Mrs. Ramsay’s “moment of being” in To the Lighthouse:
Everything seemed possible. Everything seemed right. Just now (but this cannot last, she thought, dissociating herself from the moment while they were talking about boots) just now she had reached security; she hovered like a hawk suspended; like a flag floated in an element of pure joy which filled every nerve of her body fully and sweetly, not noisily, solemnly rather, for it arose . . . like a fume rising upwards, holding them safe together. Nothing need be said; nothing could be said. There it was all around them. . . . Of such moments, she thought, the thing is made that endures. (104-5)

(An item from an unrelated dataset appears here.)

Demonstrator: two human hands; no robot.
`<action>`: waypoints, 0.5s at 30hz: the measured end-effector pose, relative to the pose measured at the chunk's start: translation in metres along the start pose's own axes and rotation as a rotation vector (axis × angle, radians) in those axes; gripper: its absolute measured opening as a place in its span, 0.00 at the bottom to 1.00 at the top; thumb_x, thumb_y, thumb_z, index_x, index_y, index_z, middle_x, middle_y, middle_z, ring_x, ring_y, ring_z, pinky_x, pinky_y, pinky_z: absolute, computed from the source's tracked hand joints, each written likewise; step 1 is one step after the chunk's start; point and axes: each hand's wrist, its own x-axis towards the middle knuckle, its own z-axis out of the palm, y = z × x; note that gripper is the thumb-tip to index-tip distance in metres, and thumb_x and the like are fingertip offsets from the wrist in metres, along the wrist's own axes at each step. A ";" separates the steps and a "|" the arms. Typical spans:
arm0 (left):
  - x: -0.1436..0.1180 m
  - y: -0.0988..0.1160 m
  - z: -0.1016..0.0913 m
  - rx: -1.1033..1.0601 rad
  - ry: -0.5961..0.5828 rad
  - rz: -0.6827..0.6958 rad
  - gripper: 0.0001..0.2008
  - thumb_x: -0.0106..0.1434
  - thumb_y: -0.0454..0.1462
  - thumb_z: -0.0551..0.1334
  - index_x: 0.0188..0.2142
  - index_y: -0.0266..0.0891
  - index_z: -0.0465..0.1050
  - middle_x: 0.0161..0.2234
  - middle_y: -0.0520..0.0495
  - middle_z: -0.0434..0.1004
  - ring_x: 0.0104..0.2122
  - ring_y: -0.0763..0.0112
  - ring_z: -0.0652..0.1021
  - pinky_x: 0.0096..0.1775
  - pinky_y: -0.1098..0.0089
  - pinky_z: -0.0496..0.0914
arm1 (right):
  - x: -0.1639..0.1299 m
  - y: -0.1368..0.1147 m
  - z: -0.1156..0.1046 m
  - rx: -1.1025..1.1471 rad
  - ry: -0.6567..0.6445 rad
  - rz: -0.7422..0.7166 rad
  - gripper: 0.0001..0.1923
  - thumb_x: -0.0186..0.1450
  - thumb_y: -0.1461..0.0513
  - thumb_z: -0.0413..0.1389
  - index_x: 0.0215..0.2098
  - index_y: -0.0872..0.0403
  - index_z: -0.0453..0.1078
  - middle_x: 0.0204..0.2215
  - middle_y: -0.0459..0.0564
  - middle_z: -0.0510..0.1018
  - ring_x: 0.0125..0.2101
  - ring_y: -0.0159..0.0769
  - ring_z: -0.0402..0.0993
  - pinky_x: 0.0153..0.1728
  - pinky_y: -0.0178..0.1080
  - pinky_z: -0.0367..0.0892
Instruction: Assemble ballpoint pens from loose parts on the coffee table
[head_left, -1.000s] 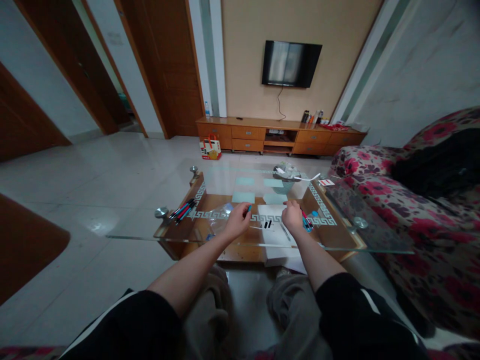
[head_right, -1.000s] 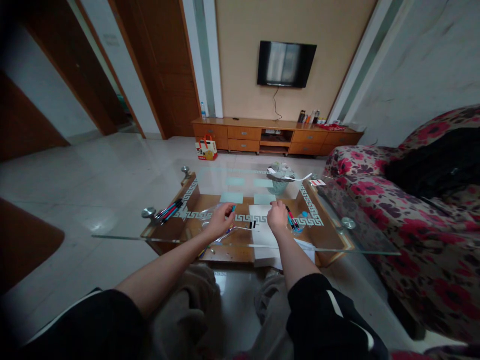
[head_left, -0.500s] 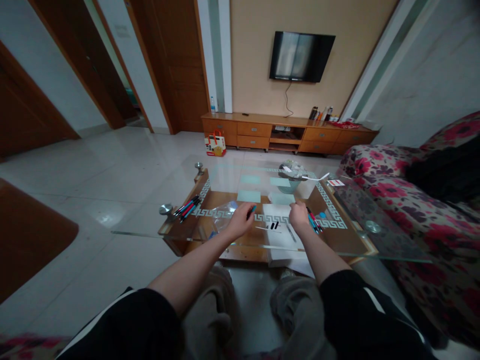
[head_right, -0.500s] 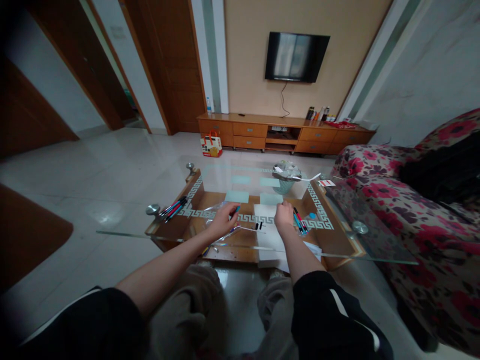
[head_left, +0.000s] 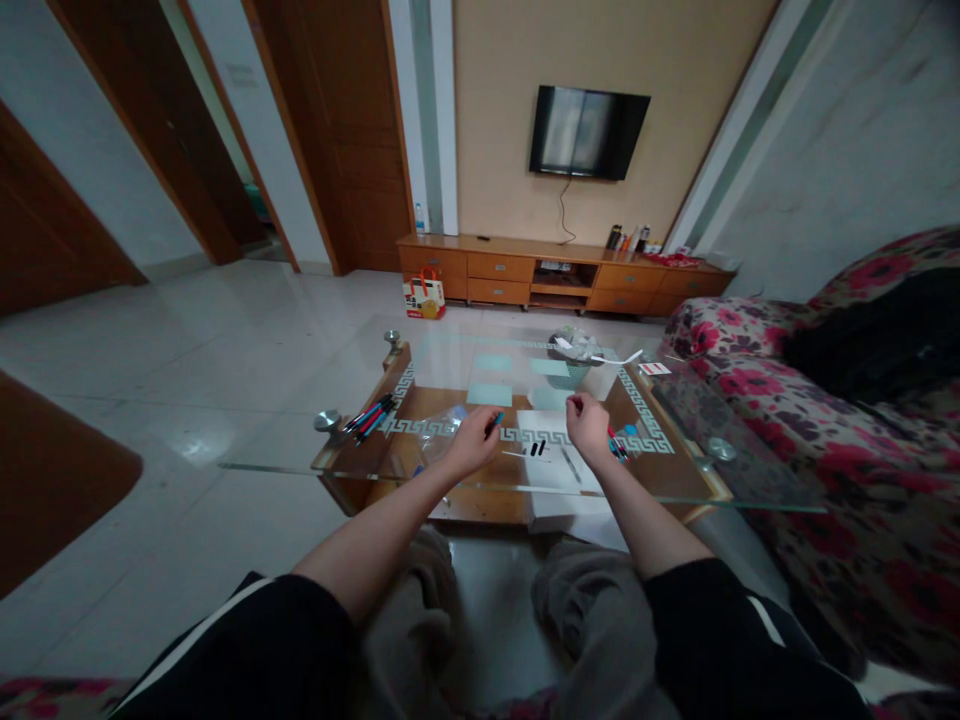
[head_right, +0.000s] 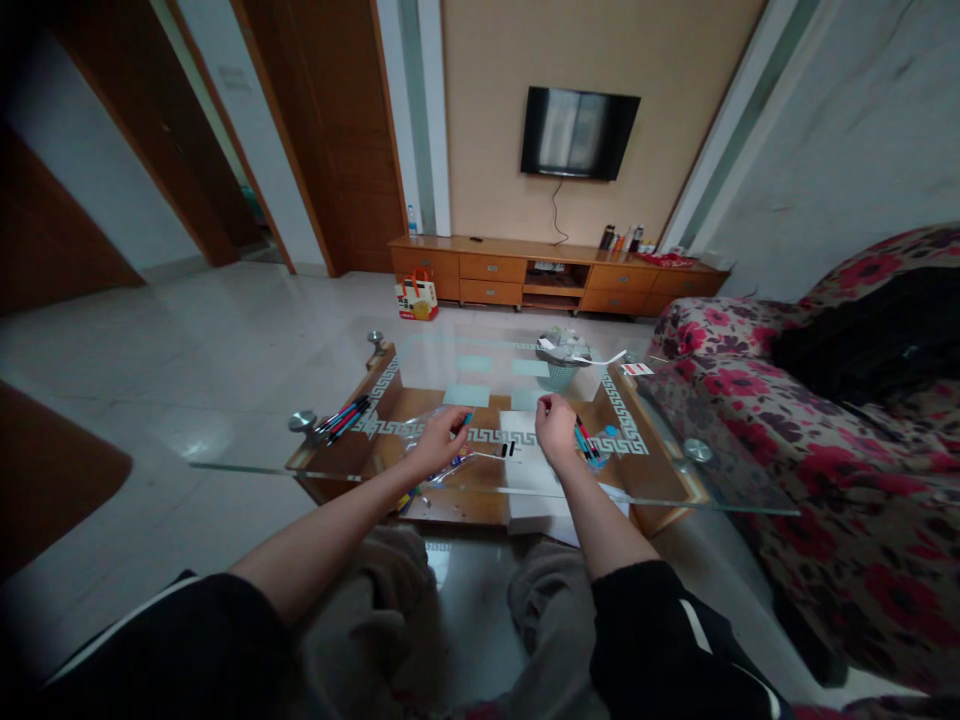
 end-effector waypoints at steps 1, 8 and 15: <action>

Woolf on Modern Poetry from ‘Mr. Bennett and Mrs. Brown’ (1924) :
Grammar is violated; syntax disintegrated; as a boy staying with an aunt for the week-end rolls in the geranium bed out of sheer desperation as the solemnities of the sabbath wear on. The more adult writers do not, of course, indulge in such wanton exhibitions of spleen. Their sincerity is desperate, and their courage tremendous; it is only that they do not know which to use, a fork or their fingers. Thus, if you read Mr. Joyce and Mr. Eliot you will be struck by the indecency of the one, and the obscurity of the others. . . . Again, with the obscurity of Mr. Eliot. I think that Mr. Eliot has written some of the loveliest single lines in modern poetry. But how intolerant he is of the old usages and politenesses of society–respect for the weak, consideration for the dull! As I sun myself upon the intense and ravishing beauty of one of his lines, and reflect that I must make a dizzy and dangerous leap to the next, and so on from line to line, like an acrobat flying precariously from bar to bar, I cry out, I confess, for the old decorums, and envy the indolence of my ancestors who, instead of spinning madly through mid-air, dreamt quietly in the shade with a book. For these reasons, then, we must reconcile ourselves to a season of failure and fragments. We must reflect that where so much strength is spent on finding a way of telling the truth, the truth itself is bound to reach us in rather an exhausted and chaotic condition.
Wonderful!
I read somewhere that a writer should read anything and everything, that’s fine if you are castaway on an island and have limited reading material. I don’t agree. By reading you learn to write. Read the best in the genre you write in. Of course ‘the best’ varies from person to person and the main thing is to enjoy what you read.